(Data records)
● ● ● ● ● ● ●
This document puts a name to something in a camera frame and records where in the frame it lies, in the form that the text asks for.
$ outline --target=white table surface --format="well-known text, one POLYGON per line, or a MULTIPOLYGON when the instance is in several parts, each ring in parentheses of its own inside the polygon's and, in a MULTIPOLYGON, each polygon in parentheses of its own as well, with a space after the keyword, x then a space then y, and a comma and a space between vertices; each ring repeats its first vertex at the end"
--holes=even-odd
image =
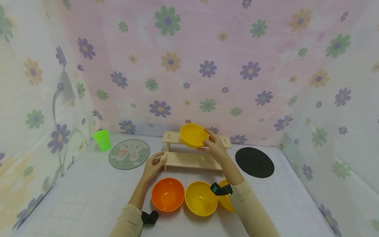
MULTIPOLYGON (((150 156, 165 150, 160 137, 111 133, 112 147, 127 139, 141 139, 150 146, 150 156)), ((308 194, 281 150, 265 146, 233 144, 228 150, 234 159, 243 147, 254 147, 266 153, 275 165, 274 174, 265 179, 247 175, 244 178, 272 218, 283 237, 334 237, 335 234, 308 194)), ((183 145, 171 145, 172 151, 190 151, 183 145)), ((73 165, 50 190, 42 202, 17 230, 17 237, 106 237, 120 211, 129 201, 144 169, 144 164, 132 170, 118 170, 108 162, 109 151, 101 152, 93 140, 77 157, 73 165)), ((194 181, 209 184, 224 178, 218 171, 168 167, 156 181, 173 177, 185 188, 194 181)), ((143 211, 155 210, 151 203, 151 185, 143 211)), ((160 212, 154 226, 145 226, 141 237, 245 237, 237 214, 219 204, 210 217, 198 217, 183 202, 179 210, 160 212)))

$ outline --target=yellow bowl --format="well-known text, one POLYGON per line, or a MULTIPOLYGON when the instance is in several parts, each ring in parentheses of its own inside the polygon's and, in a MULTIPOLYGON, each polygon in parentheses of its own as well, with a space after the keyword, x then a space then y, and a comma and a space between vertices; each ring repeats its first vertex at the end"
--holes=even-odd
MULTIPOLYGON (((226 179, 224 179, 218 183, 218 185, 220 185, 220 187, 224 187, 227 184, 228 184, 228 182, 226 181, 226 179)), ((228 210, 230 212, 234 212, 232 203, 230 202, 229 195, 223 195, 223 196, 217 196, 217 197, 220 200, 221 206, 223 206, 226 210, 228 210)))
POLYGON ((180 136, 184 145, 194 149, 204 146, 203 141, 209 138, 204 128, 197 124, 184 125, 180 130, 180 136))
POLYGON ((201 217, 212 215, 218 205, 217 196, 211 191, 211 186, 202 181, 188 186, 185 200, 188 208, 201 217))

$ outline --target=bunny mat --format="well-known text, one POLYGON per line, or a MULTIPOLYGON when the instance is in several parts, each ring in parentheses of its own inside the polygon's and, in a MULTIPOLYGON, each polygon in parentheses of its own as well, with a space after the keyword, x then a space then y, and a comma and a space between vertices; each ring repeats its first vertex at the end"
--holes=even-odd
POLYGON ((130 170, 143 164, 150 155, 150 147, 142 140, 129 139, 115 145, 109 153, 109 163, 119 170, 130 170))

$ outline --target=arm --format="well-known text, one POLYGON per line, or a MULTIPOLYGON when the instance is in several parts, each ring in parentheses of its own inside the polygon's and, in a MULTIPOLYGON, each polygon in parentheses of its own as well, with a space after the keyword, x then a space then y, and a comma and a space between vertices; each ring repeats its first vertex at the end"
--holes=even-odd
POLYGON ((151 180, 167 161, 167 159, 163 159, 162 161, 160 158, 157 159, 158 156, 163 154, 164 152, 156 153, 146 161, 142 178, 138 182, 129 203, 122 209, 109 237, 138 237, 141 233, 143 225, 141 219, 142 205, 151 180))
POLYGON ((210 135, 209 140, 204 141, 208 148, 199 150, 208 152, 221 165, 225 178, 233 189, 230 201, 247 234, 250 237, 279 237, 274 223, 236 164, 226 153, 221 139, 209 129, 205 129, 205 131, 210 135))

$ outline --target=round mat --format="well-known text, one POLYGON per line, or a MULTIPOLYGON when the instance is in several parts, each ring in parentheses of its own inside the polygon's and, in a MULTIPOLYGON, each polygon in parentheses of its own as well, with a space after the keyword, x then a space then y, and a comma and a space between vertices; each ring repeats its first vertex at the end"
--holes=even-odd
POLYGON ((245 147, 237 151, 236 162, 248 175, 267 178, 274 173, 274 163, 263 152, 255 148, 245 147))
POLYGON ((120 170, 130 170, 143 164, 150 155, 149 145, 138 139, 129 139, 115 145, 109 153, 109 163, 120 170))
● ● ● ● ● ● ●
_WORK REQUIRED_:
Retype the entries word for word. Omit any images.

_RESPONSE TO THE TASK_:
This document puts a name to something in a camera frame and records where in the frame it lies, in the form that the text asks for.
$ outline --target=white table surface --format="well-known text, one POLYGON per line, or a MULTIPOLYGON when the instance is in several parts, each ring in parentheses of its own inside the polygon's and, in a MULTIPOLYGON, each polygon in parentheses of its own as well, with a space after the keyword, x then a space then y, and a comma and a space between vertices; each ring repeats its first vertex at the end"
--holes=even-odd
image =
MULTIPOLYGON (((150 156, 165 150, 160 137, 111 133, 112 147, 127 139, 141 139, 150 146, 150 156)), ((308 194, 281 150, 265 146, 233 144, 228 150, 234 159, 243 147, 254 147, 266 153, 275 165, 274 174, 265 179, 247 175, 244 178, 272 218, 283 237, 334 237, 335 234, 308 194)), ((183 145, 171 145, 172 151, 190 151, 183 145)), ((73 165, 50 190, 42 202, 17 230, 17 237, 106 237, 120 211, 129 201, 144 169, 144 164, 132 170, 118 170, 108 162, 109 151, 101 152, 93 140, 77 157, 73 165)), ((194 181, 209 184, 224 178, 218 171, 168 167, 156 181, 173 177, 185 188, 194 181)), ((143 211, 155 210, 151 203, 151 185, 143 211)), ((160 212, 154 226, 145 226, 141 237, 245 237, 237 214, 219 204, 210 217, 198 217, 183 202, 179 210, 160 212)))

$ outline --target=yellow bowl --format="well-known text, one POLYGON per line, or a MULTIPOLYGON when the instance is in several parts, each ring in parentheses of its own inside the polygon's and, in a MULTIPOLYGON, each polygon in parentheses of its own as well, with a space after the keyword, x then a space then y, and a comma and a space between vertices; each ring repeats its first vertex at the end"
--holes=even-odd
MULTIPOLYGON (((226 179, 224 179, 218 183, 218 185, 220 185, 220 187, 224 187, 227 184, 228 184, 228 182, 226 181, 226 179)), ((228 210, 230 212, 234 212, 232 203, 230 202, 229 195, 223 195, 223 196, 217 196, 217 197, 220 200, 221 206, 223 206, 226 210, 228 210)))
POLYGON ((180 136, 184 145, 194 149, 204 146, 203 141, 209 138, 204 128, 197 124, 184 125, 180 130, 180 136))
POLYGON ((201 217, 212 215, 218 205, 217 196, 211 191, 211 186, 202 181, 188 186, 185 200, 188 208, 201 217))

$ outline --target=bunny mat --format="well-known text, one POLYGON per line, or a MULTIPOLYGON when the instance is in several parts, each ring in parentheses of its own inside the polygon's and, in a MULTIPOLYGON, each polygon in parentheses of its own as well, with a space after the keyword, x then a space then y, and a comma and a space between vertices; each ring repeats its first vertex at the end"
--holes=even-odd
POLYGON ((130 170, 143 164, 150 155, 150 147, 142 140, 129 139, 115 145, 109 153, 109 163, 119 170, 130 170))

$ outline --target=arm --format="well-known text, one POLYGON per line, or a MULTIPOLYGON when the instance is in several parts, each ring in parentheses of its own inside the polygon's and, in a MULTIPOLYGON, each polygon in parentheses of its own as well, with a space after the keyword, x then a space then y, and a comma and a space between vertices; each ring repeats its first vertex at the end"
--holes=even-odd
POLYGON ((151 180, 167 161, 167 159, 163 159, 162 161, 160 158, 157 159, 158 156, 163 154, 164 152, 156 153, 146 161, 142 178, 138 182, 129 203, 122 209, 109 237, 138 237, 141 233, 143 225, 141 219, 142 205, 151 180))
POLYGON ((210 135, 209 140, 204 141, 208 148, 199 150, 208 152, 221 165, 225 178, 233 189, 230 201, 247 234, 250 237, 279 237, 274 223, 236 164, 226 153, 221 139, 209 129, 205 129, 205 131, 210 135))

$ outline --target=round mat --format="well-known text, one POLYGON per line, or a MULTIPOLYGON when the instance is in several parts, each ring in parentheses of its own inside the polygon's and, in a MULTIPOLYGON, each polygon in parentheses of its own as well, with a space after the keyword, x then a space then y, and a comma and a space between vertices; each ring repeats its first vertex at the end"
--holes=even-odd
POLYGON ((245 147, 237 151, 236 162, 248 175, 267 178, 274 173, 274 163, 263 152, 255 148, 245 147))
POLYGON ((120 170, 130 170, 143 164, 150 155, 149 145, 138 139, 129 139, 115 145, 109 153, 109 163, 120 170))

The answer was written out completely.